ASSIGNMENT
Print verbatim the opening line of the material and every subsequent line through the one containing "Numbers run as".

GIVEN MATERIAL
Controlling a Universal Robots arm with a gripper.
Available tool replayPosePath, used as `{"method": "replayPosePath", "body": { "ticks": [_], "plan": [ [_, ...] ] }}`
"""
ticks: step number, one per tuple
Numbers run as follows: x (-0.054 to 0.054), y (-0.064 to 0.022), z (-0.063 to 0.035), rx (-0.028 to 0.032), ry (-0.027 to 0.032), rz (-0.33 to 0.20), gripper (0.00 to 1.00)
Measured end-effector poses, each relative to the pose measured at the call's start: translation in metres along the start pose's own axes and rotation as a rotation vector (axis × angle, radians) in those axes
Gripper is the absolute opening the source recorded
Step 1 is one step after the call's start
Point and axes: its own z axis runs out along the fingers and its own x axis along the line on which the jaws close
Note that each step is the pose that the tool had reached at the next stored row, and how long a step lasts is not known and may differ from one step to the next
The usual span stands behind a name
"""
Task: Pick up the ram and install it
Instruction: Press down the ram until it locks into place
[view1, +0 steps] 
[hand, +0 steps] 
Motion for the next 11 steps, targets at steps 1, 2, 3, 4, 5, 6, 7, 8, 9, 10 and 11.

SOLUTION TO THIS PROBLEM
Controlling a Universal Robots arm with a gripper.
Available tool replayPosePath, used as `{"method": "replayPosePath", "body": { "ticks": [_], "plan": [ [_, ...] ] }}`
"""
ticks: step number, one per tuple
Numbers run as follows: x (-0.054 to 0.054), y (-0.064 to 0.022), z (-0.063 to 0.035), rx (-0.028 to 0.032), ry (-0.027 to 0.032), rz (-0.33 to 0.20), gripper (0.00 to 1.00)

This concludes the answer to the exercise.